The predominantly Catholic Mexicans use the holidays not only for religious purposes, but also to visit relatives and acquaintances and to go to the beaches for a few days of vacation and fiestas. Due to the massive rush of tourists and local visitors, the island of Holbox is fully booked for Easter several weeks in advance and prices for accommodations increase noticeably due to the high demand.
The Schedule of Easter Festivities
During Semana Santa, starting on Palm Sunday, the streets are decorated with garlands and there are numerous Christian processions, such as the consecration of the palms, and church services to proclaim the Passion of Christ.
On Maundy Thursday, the altars in the churches are covered with dark cloths and the statues of the saints are veiled. No bells ring until Easter Sunday, and churches throughout Mexico are visited to rid themselves of sins.

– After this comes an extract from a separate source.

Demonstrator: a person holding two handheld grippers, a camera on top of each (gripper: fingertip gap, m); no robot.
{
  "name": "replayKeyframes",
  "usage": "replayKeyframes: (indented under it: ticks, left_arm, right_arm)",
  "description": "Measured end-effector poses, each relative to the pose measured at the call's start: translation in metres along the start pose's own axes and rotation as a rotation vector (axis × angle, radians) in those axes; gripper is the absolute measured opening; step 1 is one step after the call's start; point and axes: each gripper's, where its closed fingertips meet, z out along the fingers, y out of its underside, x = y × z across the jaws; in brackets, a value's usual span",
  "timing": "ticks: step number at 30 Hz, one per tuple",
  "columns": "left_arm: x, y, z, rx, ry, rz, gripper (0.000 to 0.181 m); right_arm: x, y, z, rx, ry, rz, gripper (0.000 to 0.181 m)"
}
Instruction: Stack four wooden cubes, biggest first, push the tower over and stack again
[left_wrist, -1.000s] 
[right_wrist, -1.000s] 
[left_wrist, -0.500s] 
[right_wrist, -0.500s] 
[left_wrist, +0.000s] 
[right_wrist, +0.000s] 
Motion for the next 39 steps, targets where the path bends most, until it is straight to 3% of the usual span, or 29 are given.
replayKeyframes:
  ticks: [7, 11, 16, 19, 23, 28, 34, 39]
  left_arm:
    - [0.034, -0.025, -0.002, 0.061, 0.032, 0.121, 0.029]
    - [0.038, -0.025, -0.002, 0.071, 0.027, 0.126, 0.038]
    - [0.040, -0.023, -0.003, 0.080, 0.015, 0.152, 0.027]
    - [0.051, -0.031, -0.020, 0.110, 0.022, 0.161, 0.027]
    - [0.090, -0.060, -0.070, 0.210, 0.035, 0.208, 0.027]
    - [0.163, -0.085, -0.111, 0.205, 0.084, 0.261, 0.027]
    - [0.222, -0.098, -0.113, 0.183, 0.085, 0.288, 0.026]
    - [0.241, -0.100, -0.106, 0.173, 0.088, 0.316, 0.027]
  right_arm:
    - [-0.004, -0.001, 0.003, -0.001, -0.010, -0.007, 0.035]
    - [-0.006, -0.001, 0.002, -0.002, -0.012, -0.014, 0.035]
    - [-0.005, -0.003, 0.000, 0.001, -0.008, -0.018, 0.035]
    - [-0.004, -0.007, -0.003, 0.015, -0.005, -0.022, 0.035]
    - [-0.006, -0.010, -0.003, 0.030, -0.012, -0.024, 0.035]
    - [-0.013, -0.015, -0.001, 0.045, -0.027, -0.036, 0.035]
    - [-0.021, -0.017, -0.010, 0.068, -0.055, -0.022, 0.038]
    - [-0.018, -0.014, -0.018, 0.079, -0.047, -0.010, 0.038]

On the following Good Friday, more processions and passion plays take place, re-enacting historical events such as the Last Supper or the Passion of Christ.
While in many places in Mexico there is the custom of hanging up and burning Judas figures made of papier-mâché on Holy Saturday, you will not find this ritual in Holbox. For children, however, there is a modified version, the so-called Piñatas. These are small papier-mâché figures filled with candy that are hung on a rope in the main square of Holbox. Then the children beat them with a stick until they burst open and the candy falls out.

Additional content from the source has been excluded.